* **Task objective**
Tally the lines of these entries that include "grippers"; respond with only that tally.

* **Data under study**
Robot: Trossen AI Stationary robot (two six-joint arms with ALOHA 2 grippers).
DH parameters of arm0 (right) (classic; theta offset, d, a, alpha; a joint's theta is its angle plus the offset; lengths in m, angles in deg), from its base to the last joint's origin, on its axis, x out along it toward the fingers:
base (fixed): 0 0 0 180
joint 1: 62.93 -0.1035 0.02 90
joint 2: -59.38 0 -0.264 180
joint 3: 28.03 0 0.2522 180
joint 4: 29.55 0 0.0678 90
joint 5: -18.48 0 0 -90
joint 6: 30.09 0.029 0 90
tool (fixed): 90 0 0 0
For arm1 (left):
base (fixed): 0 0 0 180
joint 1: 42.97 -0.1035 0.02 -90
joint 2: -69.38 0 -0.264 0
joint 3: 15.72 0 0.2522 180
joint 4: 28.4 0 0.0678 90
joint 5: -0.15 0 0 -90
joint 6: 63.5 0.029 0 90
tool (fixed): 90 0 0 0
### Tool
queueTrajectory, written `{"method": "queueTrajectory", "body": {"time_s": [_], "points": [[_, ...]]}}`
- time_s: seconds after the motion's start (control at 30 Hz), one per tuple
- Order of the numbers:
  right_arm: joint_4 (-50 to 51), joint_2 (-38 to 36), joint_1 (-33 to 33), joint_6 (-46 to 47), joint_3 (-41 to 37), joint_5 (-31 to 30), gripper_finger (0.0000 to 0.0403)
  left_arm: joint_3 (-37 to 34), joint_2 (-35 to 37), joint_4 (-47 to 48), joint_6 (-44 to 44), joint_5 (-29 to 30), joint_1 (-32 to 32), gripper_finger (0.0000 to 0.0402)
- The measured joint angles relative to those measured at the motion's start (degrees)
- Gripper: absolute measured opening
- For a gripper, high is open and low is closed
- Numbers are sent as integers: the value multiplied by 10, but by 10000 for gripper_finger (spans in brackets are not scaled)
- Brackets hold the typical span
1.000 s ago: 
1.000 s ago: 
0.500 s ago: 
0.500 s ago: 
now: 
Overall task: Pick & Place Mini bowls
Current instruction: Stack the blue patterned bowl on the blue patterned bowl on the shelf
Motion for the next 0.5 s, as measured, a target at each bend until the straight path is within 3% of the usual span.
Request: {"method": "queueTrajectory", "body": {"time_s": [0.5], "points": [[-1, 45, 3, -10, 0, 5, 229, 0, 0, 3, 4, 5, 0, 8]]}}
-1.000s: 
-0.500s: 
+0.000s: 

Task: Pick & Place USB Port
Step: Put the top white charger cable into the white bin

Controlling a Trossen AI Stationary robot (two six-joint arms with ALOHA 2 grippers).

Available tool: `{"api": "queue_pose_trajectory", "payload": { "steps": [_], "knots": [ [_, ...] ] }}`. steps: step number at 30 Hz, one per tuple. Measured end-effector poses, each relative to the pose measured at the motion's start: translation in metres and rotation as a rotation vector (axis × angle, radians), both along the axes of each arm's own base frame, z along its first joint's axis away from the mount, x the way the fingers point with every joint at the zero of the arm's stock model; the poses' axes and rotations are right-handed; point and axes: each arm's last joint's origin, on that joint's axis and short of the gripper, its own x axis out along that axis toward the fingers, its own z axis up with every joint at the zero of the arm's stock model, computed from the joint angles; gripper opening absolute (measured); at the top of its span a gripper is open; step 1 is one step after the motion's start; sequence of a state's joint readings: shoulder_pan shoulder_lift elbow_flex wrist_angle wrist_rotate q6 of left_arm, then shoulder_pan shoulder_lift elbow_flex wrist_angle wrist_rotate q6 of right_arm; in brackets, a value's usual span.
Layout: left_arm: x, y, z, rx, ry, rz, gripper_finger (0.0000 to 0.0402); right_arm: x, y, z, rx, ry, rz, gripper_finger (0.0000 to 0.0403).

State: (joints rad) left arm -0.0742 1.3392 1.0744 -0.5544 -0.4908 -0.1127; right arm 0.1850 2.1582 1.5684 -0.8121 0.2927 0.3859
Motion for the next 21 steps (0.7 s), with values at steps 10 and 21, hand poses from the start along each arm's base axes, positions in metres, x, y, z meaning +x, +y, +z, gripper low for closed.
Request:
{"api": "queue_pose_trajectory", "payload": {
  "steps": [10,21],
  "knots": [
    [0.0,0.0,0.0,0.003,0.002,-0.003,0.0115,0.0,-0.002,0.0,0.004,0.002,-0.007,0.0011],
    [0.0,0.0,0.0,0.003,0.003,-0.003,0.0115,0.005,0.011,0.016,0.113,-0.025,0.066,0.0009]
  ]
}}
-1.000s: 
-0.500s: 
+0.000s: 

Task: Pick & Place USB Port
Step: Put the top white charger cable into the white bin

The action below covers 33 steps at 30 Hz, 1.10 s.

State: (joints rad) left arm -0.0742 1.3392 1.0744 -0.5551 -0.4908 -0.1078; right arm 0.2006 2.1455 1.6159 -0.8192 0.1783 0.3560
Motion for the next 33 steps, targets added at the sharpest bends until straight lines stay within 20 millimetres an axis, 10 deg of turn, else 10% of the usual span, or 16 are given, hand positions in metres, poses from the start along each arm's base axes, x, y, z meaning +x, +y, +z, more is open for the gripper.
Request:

* **The completed task**
2